Every record below should be repeated exactly. Omit the pictures.

> [The data]
__________________________________________________

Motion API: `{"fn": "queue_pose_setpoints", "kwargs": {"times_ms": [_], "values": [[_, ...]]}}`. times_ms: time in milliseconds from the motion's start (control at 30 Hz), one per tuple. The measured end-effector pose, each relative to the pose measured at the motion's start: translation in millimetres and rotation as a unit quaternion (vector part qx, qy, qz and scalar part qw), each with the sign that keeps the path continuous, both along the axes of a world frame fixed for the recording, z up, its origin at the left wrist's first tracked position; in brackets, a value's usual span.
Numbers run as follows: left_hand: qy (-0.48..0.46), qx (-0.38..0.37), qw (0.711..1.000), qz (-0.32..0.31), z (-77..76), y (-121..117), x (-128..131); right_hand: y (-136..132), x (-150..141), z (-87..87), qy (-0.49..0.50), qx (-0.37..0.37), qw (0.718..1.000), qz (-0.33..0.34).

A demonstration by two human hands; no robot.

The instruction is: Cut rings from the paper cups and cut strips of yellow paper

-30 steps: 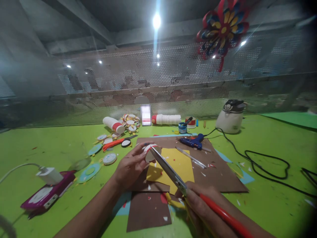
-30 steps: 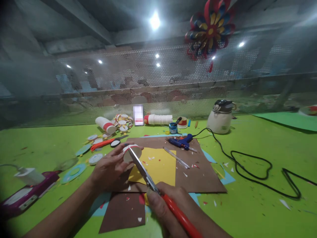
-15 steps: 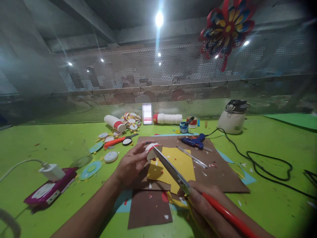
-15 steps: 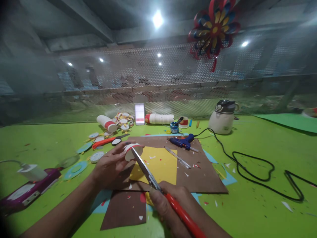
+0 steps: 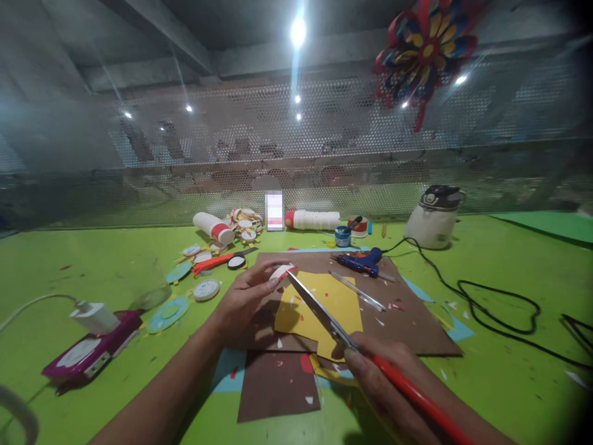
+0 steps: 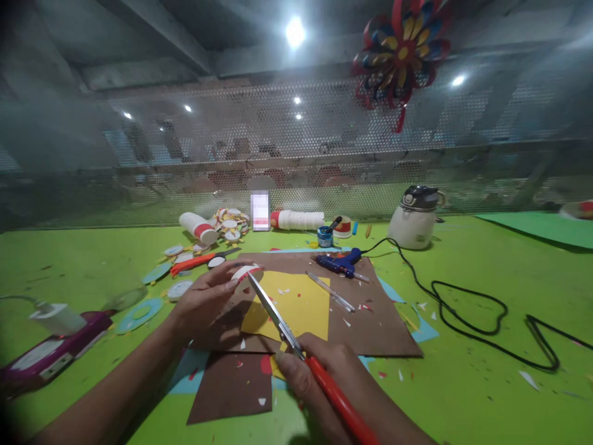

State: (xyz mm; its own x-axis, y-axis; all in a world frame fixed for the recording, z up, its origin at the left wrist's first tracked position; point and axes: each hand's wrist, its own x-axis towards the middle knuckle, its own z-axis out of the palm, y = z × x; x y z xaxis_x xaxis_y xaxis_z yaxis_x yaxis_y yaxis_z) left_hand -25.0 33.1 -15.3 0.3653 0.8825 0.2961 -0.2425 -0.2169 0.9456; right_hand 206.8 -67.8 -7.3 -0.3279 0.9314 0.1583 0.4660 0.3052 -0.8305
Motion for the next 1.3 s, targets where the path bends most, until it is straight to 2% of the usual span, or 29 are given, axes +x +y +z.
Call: {"fn": "queue_pose_setpoints", "kwargs": {"times_ms": [133,433,633,800,1067,1300], "values": [[0.006,0.011,1.0,-0.001,1.2,-0.2,-1.0,0.9,-0.4,-0.5,-0.041,-0.016,0.999,0.01],[-0.003,0.005,1.0,-0.026,-0.3,0.9,-2.5,-3.5,-5.6,1.7,0.001,-0.001,0.999,-0.039],[-0.002,0.009,1.0,-0.026,-1.7,1.8,-1.9,1.8,-3.4,0.3,-0.027,-0.051,0.998,0.008],[0.022,0.027,0.999,-0.018,-3.2,2.1,-2.7,3.4,-2.6,-3.0,-0.025,-0.08,0.997,0.003],[0.06,0.063,0.996,-0.001,-3.4,3.6,-4.1,4.5,-2.8,-6.4,0.007,-0.073,0.997,0.009],[0.042,0.05,0.998,-0.001,-2.0,4.5,-5.0,6.1,-0.6,-2.0,0.017,-0.068,0.997,0.023]]}}
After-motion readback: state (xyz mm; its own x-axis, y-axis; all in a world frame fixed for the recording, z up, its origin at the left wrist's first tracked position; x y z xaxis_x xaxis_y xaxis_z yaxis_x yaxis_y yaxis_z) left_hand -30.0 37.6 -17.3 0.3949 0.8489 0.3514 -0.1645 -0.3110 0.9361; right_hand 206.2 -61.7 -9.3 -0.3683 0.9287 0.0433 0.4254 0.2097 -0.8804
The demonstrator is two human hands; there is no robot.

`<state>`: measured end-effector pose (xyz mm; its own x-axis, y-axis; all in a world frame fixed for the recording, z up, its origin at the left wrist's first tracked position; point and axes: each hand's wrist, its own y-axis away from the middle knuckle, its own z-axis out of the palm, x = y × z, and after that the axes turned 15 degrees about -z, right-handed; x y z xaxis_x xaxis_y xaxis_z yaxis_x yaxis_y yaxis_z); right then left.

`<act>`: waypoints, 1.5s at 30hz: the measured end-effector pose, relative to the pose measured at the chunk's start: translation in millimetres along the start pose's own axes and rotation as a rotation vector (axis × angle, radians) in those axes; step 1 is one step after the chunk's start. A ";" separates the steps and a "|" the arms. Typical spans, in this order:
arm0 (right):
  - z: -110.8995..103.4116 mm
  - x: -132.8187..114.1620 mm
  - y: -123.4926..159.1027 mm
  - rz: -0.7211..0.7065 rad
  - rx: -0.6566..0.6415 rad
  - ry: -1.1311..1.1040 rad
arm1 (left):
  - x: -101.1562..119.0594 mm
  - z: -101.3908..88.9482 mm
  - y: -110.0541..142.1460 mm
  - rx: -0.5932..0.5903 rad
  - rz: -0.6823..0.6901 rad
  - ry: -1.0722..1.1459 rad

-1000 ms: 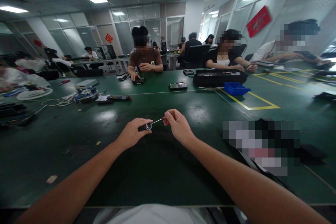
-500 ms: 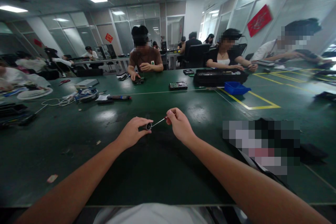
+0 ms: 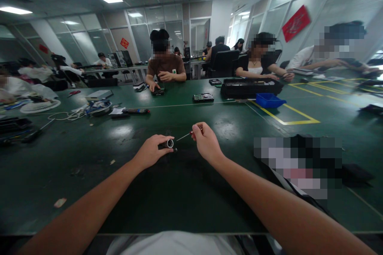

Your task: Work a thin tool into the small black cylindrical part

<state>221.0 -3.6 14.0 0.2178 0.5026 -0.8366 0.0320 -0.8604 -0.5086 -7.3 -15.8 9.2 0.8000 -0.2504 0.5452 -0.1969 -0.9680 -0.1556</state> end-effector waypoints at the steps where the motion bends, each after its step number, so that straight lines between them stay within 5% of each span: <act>1: -0.2 -0.8 0.1 -0.005 0.003 0.002 | 0.5 0.0 0.3 -0.004 -0.014 0.011; 14: -2.9 -11.5 0.0 -0.026 0.003 0.028 | -5.1 6.6 -2.3 0.110 -0.289 0.537; 18: -3.1 -11.6 0.0 -0.024 -0.002 0.023 | 1.9 1.7 3.3 0.090 -0.306 0.367; 30: -1.8 -6.5 -0.7 -0.050 -0.006 0.007 | 18.6 18.0 10.7 -0.075 0.037 -0.236; 45: -1.2 -4.9 0.0 -0.048 -0.021 -0.006 | 15.7 17.9 2.9 -0.086 0.048 -0.163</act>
<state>221.1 -6.2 18.4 0.2101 0.5434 -0.8127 0.0629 -0.8371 -0.5434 14.9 -22.2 2.5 0.8684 -0.2966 0.3974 -0.2787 -0.9548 -0.1035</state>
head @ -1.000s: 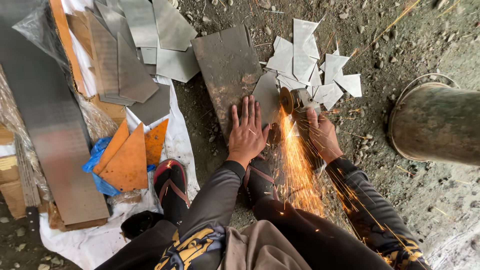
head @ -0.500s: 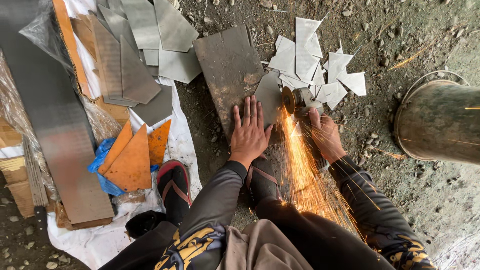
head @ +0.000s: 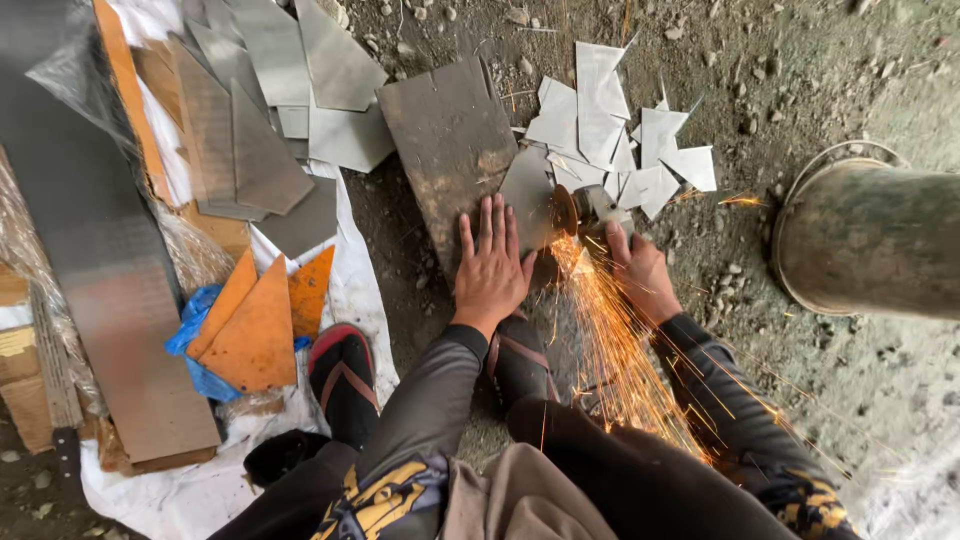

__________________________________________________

> [Task response]
Motion API: `{"fn": "queue_pose_setpoints", "kwargs": {"times_ms": [_], "values": [[_, ...]]}}`. times_ms: time in milliseconds from the motion's start (control at 30 Hz), one per tuple. The measured end-effector pose, each relative to the pose measured at the motion's start: translation in millimetres and rotation as a unit quaternion (vector part qx, qy, qz and scalar part qw), each with the sign that keeps the path continuous, both along the axes of a world frame fixed for the recording, z up, its origin at the left wrist's first tracked position; in brackets, a value's usual span.
Numbers run as follows: left_hand: qy (-0.48..0.46), qx (-0.38..0.37), qw (0.711..1.000), qz (-0.32..0.31), z (-77..76), y (-121..117), x (-128..131); right_hand: y (-136..132), x (-150..141), z (-87..87), qy (-0.49..0.50), qx (-0.37..0.37), qw (0.718..1.000), qz (-0.33..0.34).

A demonstration by two human hands; no robot.

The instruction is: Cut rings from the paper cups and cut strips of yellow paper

-30 steps: 
-30 steps: 
-15 steps: 
-15 steps: 
+0 steps: 
+0 steps: 

State: (xyz mm; its own x-axis, y-axis; all in a world frame fixed for the recording, z up, its origin at the left wrist's first tracked position; point and axes: each hand's wrist, its own x-axis towards the middle knuckle, its own z-axis out of the palm, y = z × x; x y z xaxis_x xaxis_y xaxis_z yaxis_x yaxis_y yaxis_z) left_hand -25.0 33.1 -15.3 0.3653 0.8825 0.2961 -0.2425 -0.2169 0.9456; right_hand 206.8 -67.8 -7.3 -0.3279 0.9314 0.1583 0.4660 0.3052 -0.8305
Motion for the next 1.3 s, targets where the path bends most, until it is straight to 2% of the usual span, or 29 are given, axes +x +y +z.
Call: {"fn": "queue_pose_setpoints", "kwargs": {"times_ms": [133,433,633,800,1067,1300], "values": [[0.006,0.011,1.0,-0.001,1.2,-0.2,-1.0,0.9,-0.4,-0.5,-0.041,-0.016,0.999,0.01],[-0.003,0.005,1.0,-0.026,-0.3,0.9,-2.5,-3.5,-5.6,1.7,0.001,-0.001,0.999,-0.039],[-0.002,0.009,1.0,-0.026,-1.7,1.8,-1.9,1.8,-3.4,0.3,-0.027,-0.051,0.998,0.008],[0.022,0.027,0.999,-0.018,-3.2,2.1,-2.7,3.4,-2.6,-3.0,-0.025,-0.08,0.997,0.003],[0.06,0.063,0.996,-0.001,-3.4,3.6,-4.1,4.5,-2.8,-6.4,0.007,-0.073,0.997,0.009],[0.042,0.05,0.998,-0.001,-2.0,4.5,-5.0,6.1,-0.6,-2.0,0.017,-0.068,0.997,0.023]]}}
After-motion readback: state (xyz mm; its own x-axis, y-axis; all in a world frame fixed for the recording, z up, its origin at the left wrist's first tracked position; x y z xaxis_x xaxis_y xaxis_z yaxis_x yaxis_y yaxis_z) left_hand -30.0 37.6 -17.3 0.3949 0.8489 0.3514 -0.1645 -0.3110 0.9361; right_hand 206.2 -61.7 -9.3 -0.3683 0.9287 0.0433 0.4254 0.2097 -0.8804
The demonstrator is two human hands; there is no robot.

`<state>`: measured end-effector pose (xyz mm; its own x-axis, y-axis; all in a world frame fixed for the recording, z up, its origin at the left wrist's first tracked position; point and axes: each hand's wrist, its own y-axis away from the middle knuckle, its own z-axis out of the palm, x = y × z, and after that the axes turned 15 degrees about -z, right-handed; x y z xaxis_x xaxis_y xaxis_z yaxis_x yaxis_y yaxis_z); right then left.

`<act>`: waypoints, 1.5s at 30hz: the measured end-effector pose, relative to the pose measured at the chunk's start: translation in millimetres along the start pose's own axes and rotation as a rotation vector (axis × angle, radians) in those axes; step 1 is one step after the chunk's start. A ";" separates the steps and a "|" the arms. Typical spans, in this order:
arm0 (right):
  - z: -110.8995..103.4116 mm
  - x: -132.8187..114.1620 mm
  - y: -123.4926..159.1027 mm
  - rz: -0.7211..0.7065 rad
  - rx: -0.6566..0.6415 rad
  - ry: -1.1311..1.1040 rad
arm1 (left):
  - x: -101.1562..119.0594 mm
  - z: -101.3908..88.9482 mm
  - y: -110.0541..142.1460 mm
  - rx: -0.5932..0.5903 rad
  - rz: -0.6823..0.6901 rad
  - ry: -1.0722..1.1459 rad

-1000 ms: 
-500 ms: 
+0 ms: 

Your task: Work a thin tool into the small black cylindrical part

<state>221.0 -3.6 14.0 0.2178 0.5026 -0.8366 0.0320 -0.8604 -0.5086 -7.3 -15.8 9.2 0.8000 -0.2504 0.5452 -0.1969 -0.9680 -0.1556</state> end-effector waypoints at the steps where the motion bends, each after its step number, so that straight lines between them stay within 5% of each span: <act>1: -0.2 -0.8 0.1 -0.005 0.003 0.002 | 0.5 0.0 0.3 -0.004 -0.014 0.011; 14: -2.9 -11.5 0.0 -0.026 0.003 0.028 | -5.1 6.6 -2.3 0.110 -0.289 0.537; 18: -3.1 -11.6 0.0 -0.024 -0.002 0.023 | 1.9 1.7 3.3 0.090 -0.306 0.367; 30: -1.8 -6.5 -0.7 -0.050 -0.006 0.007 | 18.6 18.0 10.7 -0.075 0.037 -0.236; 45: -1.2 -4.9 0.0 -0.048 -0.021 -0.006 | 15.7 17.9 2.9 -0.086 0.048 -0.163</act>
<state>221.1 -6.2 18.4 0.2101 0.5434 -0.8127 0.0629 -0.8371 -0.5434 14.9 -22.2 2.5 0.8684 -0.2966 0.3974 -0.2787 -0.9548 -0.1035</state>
head @ -1.000s: 
head @ -0.500s: 
head @ +0.000s: 

No further output remains.